**Exercise details**
Where a line holds the word "frame", copy it from the records.

**Supplied records**
■ ■ ■ ■ ■ ■ ■

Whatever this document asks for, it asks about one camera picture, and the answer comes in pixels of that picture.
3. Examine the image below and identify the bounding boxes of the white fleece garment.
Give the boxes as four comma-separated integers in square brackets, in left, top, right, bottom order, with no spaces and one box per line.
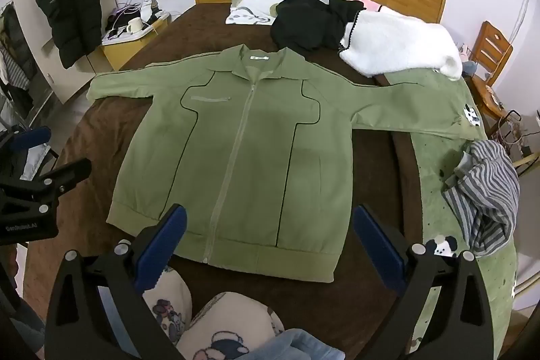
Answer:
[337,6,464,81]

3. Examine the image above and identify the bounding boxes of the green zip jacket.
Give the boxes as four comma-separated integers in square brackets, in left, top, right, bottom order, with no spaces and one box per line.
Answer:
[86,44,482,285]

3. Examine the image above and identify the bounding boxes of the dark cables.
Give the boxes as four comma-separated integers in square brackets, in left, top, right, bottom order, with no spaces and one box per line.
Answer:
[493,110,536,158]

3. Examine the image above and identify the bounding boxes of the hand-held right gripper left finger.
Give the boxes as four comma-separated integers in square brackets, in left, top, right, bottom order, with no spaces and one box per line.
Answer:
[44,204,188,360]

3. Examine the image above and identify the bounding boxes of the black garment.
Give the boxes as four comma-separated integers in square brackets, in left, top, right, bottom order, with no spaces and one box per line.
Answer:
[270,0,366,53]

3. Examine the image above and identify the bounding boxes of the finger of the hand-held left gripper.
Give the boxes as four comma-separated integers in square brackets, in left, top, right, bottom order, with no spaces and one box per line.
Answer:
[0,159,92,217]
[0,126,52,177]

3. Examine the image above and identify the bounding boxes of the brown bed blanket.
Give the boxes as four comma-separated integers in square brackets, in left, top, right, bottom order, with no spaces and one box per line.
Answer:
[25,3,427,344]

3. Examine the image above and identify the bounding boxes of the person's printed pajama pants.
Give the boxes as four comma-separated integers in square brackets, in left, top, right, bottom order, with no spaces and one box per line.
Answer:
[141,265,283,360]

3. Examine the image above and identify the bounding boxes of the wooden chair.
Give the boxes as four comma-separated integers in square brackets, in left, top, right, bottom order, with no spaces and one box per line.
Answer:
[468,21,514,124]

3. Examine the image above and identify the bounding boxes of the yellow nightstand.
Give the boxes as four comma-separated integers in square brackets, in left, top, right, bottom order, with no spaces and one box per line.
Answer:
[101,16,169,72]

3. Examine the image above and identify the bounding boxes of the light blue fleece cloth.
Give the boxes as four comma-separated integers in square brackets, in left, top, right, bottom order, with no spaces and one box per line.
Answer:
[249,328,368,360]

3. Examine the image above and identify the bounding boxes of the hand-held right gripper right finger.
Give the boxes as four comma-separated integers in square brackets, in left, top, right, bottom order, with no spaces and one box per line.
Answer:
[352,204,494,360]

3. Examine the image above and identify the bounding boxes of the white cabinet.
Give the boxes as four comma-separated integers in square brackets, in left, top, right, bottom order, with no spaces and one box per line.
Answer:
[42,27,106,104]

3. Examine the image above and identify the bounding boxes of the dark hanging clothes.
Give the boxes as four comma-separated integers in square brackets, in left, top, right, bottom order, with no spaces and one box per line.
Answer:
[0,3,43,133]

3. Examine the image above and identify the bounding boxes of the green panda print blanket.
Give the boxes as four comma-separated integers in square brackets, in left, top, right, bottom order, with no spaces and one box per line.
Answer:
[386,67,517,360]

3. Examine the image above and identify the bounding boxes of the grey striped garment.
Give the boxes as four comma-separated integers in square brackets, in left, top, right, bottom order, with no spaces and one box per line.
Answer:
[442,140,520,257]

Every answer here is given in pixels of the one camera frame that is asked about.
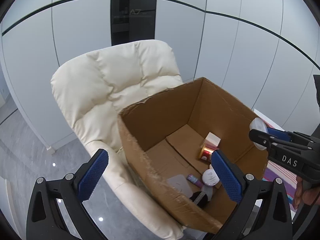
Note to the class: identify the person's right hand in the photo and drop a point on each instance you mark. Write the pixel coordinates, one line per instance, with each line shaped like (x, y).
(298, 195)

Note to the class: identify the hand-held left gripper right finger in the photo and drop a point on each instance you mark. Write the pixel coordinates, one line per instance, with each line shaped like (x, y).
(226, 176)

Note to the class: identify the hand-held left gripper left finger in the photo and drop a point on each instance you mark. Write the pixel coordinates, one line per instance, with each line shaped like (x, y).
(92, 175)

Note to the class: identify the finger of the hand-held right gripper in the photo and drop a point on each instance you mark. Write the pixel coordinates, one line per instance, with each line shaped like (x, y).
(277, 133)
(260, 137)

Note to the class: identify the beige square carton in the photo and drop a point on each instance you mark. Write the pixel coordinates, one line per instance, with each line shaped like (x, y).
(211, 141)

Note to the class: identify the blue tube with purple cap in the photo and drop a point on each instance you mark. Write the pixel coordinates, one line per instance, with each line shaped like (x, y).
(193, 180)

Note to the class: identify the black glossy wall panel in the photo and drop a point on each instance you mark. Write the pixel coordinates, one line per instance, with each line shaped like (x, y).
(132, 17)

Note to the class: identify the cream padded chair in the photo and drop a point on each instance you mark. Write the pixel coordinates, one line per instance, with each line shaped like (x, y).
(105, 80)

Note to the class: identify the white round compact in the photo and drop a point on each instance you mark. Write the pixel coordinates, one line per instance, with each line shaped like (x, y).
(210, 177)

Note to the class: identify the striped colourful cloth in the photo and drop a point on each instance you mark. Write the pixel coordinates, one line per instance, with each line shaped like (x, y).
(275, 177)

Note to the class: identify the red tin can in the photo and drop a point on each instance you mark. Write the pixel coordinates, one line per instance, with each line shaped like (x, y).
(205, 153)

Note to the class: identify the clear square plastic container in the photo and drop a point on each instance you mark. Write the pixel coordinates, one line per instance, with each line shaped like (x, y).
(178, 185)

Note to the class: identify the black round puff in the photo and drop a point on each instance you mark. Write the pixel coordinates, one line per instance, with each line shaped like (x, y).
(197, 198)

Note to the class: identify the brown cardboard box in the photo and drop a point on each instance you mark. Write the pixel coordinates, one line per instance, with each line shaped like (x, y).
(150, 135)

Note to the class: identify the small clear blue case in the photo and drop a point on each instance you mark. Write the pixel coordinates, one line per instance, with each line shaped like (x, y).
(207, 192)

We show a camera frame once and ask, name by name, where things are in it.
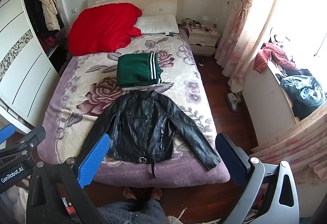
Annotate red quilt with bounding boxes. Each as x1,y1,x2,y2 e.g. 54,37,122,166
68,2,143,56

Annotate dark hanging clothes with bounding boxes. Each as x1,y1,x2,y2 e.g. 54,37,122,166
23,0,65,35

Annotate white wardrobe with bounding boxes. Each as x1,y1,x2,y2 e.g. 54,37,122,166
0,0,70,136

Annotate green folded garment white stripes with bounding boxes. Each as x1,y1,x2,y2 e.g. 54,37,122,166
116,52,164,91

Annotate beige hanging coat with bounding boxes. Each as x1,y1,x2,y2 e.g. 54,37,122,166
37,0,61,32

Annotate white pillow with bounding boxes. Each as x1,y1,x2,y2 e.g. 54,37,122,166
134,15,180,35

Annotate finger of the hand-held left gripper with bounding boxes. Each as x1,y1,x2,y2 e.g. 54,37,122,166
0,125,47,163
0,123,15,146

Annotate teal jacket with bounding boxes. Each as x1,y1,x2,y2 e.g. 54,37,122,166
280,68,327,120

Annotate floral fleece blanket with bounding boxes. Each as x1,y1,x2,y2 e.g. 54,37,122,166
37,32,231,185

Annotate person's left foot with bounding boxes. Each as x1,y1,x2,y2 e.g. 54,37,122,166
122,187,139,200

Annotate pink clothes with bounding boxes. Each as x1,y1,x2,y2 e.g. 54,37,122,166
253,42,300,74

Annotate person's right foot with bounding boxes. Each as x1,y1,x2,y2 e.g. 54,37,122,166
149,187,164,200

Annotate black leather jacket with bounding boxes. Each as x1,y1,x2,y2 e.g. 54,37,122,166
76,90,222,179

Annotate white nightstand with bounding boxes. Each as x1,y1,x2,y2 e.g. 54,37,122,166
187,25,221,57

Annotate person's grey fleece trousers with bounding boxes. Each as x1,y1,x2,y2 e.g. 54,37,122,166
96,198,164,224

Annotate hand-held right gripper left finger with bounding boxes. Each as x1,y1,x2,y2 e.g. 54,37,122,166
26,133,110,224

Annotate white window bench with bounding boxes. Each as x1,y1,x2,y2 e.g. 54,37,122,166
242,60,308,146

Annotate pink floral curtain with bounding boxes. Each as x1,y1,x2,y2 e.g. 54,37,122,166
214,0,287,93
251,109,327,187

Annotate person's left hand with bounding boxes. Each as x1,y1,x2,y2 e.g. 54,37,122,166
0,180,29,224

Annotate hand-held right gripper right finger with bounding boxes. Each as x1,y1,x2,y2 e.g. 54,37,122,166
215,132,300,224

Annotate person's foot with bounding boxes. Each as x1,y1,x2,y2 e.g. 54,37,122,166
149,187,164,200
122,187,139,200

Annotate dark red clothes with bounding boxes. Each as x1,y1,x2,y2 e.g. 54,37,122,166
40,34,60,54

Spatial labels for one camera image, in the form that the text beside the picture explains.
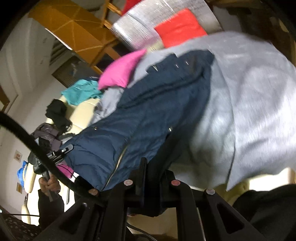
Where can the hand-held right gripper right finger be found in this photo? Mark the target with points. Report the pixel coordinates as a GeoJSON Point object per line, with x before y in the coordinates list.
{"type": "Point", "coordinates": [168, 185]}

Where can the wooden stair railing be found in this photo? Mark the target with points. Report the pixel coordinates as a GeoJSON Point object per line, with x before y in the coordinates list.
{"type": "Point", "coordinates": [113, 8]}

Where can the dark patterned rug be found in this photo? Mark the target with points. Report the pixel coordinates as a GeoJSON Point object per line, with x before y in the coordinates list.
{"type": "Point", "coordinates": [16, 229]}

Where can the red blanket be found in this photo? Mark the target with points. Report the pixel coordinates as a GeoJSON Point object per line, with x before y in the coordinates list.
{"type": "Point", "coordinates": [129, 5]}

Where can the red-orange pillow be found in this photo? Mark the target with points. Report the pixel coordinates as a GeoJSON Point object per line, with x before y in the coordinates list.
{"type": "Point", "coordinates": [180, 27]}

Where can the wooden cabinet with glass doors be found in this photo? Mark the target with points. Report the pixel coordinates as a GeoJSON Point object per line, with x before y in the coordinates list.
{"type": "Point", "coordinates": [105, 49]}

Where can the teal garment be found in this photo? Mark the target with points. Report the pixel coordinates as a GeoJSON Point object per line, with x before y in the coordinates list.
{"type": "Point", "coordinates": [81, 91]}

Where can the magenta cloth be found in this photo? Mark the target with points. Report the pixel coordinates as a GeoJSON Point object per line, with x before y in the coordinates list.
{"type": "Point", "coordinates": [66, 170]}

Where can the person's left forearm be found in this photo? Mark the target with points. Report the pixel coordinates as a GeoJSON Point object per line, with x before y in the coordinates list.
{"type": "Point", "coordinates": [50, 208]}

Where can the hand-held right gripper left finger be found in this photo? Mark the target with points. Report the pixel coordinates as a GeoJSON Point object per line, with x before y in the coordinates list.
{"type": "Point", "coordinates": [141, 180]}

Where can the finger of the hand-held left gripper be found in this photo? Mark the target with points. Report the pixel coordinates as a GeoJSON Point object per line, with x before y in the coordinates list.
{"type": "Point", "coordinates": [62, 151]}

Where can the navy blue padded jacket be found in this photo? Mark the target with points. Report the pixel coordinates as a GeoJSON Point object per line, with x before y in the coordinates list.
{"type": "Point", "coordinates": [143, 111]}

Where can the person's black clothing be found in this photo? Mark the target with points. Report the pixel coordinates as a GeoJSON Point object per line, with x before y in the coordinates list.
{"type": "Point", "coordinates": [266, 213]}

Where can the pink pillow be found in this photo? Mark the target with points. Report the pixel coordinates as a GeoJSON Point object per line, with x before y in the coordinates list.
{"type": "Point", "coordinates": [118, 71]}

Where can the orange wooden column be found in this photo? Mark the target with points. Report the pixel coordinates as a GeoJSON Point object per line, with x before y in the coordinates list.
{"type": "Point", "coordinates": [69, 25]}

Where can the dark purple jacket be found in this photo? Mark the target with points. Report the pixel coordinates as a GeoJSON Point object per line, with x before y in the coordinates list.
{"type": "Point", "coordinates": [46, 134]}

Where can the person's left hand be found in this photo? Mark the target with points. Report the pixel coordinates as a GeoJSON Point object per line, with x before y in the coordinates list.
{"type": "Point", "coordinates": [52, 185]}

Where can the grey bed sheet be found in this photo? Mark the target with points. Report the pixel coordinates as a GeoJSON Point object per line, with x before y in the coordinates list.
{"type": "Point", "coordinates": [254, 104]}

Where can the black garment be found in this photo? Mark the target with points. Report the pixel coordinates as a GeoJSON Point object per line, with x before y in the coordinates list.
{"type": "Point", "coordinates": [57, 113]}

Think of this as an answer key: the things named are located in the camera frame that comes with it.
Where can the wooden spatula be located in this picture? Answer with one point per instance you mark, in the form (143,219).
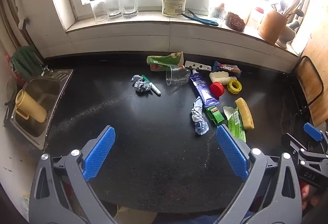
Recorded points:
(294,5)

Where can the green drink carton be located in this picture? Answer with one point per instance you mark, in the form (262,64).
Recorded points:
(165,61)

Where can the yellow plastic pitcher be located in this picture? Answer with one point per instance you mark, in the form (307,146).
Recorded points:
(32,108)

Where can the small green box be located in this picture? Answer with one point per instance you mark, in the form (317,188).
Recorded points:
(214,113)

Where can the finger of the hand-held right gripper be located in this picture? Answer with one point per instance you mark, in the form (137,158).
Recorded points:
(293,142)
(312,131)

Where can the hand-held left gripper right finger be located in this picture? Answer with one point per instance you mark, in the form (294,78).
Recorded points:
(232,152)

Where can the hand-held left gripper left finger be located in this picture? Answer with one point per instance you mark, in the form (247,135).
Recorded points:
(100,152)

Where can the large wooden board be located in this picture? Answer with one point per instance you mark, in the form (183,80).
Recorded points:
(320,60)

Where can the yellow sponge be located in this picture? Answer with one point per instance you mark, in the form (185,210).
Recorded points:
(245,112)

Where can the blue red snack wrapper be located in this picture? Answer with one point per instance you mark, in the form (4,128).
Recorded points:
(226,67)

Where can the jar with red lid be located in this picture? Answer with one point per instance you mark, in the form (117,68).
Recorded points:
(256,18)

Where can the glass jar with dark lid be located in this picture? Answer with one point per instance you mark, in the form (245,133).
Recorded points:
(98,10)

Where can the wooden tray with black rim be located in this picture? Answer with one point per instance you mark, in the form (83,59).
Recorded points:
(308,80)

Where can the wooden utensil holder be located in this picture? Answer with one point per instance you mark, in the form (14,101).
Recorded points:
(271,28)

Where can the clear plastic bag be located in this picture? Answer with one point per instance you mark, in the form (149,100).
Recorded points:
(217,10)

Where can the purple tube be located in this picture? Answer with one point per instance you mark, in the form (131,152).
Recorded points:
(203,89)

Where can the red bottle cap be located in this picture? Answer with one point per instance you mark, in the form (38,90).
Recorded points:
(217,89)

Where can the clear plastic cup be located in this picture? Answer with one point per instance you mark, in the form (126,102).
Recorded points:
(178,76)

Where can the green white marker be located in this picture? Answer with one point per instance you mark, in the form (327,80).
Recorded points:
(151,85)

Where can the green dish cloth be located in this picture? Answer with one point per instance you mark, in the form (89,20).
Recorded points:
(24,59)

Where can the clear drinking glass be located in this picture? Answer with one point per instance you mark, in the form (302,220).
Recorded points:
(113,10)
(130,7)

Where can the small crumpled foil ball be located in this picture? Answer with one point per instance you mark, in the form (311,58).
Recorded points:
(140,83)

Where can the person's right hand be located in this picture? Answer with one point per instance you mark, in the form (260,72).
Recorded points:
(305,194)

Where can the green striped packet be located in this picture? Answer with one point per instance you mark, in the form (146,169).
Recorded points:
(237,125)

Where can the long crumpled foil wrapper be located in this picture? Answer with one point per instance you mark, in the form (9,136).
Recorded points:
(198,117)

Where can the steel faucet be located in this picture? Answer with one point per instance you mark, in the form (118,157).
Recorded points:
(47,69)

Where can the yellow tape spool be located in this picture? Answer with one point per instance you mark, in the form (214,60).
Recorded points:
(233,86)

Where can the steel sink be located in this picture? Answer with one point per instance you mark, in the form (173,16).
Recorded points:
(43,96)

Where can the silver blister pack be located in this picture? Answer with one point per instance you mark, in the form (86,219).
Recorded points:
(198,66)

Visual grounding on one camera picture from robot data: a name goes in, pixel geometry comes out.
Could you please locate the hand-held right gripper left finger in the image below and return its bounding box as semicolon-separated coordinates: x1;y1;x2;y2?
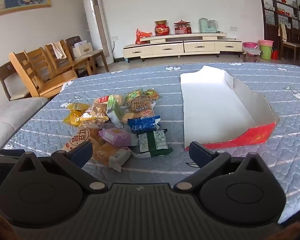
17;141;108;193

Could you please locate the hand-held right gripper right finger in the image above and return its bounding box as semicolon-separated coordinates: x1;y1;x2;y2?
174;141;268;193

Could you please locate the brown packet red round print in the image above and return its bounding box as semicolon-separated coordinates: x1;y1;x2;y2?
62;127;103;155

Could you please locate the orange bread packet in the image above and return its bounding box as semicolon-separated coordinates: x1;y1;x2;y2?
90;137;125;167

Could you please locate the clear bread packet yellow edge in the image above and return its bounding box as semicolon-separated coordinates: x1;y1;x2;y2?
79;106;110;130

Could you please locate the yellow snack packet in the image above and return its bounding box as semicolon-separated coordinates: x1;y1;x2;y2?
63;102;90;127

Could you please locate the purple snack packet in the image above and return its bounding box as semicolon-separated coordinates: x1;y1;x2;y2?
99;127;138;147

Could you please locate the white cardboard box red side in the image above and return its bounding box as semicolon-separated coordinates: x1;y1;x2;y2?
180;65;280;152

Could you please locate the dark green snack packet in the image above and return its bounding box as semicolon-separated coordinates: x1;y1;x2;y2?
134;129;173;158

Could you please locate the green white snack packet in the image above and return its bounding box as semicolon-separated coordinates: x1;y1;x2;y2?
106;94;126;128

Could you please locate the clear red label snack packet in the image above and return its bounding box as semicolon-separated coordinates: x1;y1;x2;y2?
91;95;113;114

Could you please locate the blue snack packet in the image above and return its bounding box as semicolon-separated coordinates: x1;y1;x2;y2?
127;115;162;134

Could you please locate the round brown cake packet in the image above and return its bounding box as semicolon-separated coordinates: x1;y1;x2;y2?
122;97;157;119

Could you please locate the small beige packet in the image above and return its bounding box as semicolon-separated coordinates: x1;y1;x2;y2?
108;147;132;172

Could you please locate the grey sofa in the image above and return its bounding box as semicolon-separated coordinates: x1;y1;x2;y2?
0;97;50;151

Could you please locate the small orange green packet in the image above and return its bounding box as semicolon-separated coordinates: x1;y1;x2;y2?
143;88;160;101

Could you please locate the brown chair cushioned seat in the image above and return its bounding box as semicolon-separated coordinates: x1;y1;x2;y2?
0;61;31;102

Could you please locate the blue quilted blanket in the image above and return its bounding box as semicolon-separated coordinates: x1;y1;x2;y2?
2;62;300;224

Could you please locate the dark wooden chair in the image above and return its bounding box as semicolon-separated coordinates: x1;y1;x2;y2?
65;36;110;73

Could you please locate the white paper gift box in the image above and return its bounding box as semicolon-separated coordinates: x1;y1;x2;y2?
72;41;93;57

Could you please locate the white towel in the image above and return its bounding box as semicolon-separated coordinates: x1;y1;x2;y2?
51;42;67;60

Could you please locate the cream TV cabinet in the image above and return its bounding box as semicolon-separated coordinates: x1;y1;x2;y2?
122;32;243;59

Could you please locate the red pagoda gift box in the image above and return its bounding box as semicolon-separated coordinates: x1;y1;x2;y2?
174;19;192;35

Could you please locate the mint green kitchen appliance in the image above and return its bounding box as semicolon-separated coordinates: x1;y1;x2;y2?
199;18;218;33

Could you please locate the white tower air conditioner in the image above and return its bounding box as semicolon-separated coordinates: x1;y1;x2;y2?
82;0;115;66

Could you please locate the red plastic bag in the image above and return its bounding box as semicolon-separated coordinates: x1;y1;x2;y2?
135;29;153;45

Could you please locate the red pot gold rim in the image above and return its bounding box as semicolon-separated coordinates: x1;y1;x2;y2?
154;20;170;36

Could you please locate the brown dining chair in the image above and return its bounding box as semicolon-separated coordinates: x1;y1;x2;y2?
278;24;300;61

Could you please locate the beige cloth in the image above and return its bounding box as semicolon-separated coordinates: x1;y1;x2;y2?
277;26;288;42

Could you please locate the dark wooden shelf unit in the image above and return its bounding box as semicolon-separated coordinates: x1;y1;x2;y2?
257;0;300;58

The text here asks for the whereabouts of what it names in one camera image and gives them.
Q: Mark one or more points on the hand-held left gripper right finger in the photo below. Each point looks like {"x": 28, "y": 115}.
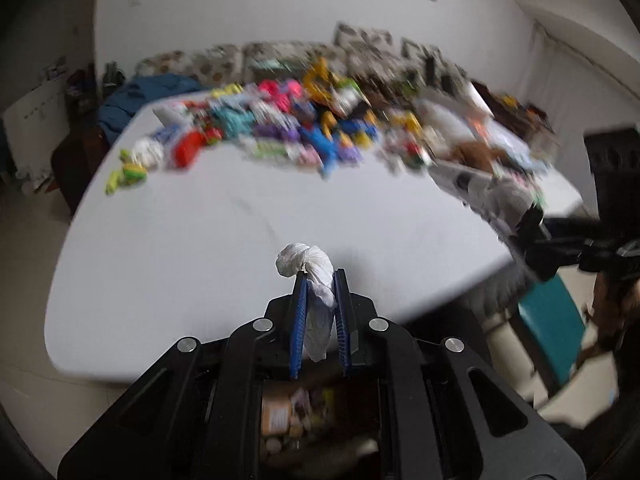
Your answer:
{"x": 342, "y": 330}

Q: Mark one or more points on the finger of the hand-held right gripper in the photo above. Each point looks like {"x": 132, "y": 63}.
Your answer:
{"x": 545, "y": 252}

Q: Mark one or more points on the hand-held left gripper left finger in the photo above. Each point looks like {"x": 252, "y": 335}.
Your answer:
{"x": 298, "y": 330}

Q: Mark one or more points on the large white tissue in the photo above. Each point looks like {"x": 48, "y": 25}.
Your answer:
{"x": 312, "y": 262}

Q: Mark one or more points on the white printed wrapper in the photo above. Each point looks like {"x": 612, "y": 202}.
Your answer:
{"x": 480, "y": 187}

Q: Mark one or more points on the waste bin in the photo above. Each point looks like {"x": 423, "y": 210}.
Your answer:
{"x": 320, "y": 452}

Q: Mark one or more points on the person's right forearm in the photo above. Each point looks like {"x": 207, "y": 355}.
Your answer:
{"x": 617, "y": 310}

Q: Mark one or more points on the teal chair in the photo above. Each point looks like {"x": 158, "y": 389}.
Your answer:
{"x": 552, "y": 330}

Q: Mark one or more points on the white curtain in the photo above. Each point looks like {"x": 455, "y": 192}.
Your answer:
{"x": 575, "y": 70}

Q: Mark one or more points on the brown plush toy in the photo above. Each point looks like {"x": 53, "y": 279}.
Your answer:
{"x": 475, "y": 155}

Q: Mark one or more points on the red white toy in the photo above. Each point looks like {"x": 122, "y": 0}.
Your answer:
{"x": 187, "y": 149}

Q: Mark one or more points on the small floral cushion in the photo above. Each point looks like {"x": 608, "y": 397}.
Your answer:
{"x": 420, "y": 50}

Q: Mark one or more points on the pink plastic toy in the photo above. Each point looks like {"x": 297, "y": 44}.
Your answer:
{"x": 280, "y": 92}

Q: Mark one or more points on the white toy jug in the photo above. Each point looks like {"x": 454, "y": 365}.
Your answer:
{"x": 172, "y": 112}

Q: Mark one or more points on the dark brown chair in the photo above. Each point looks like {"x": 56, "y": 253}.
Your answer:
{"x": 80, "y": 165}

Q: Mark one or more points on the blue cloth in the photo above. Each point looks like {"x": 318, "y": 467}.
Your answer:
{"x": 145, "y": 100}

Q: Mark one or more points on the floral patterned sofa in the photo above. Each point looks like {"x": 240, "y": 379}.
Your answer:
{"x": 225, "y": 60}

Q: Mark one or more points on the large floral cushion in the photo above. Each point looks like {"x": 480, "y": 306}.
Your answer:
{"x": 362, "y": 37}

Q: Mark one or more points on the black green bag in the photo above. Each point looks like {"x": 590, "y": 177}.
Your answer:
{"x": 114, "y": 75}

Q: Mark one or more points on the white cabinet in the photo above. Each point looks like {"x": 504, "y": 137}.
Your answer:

■ ■ ■ ■ ■ ■ ■

**Output**
Every answer here is given in pixels of the one camera frame that is asked about.
We show a camera frame once and ask, name by name, where things are in it.
Think of this as an answer key: the things named are located in the camera frame that comes with it.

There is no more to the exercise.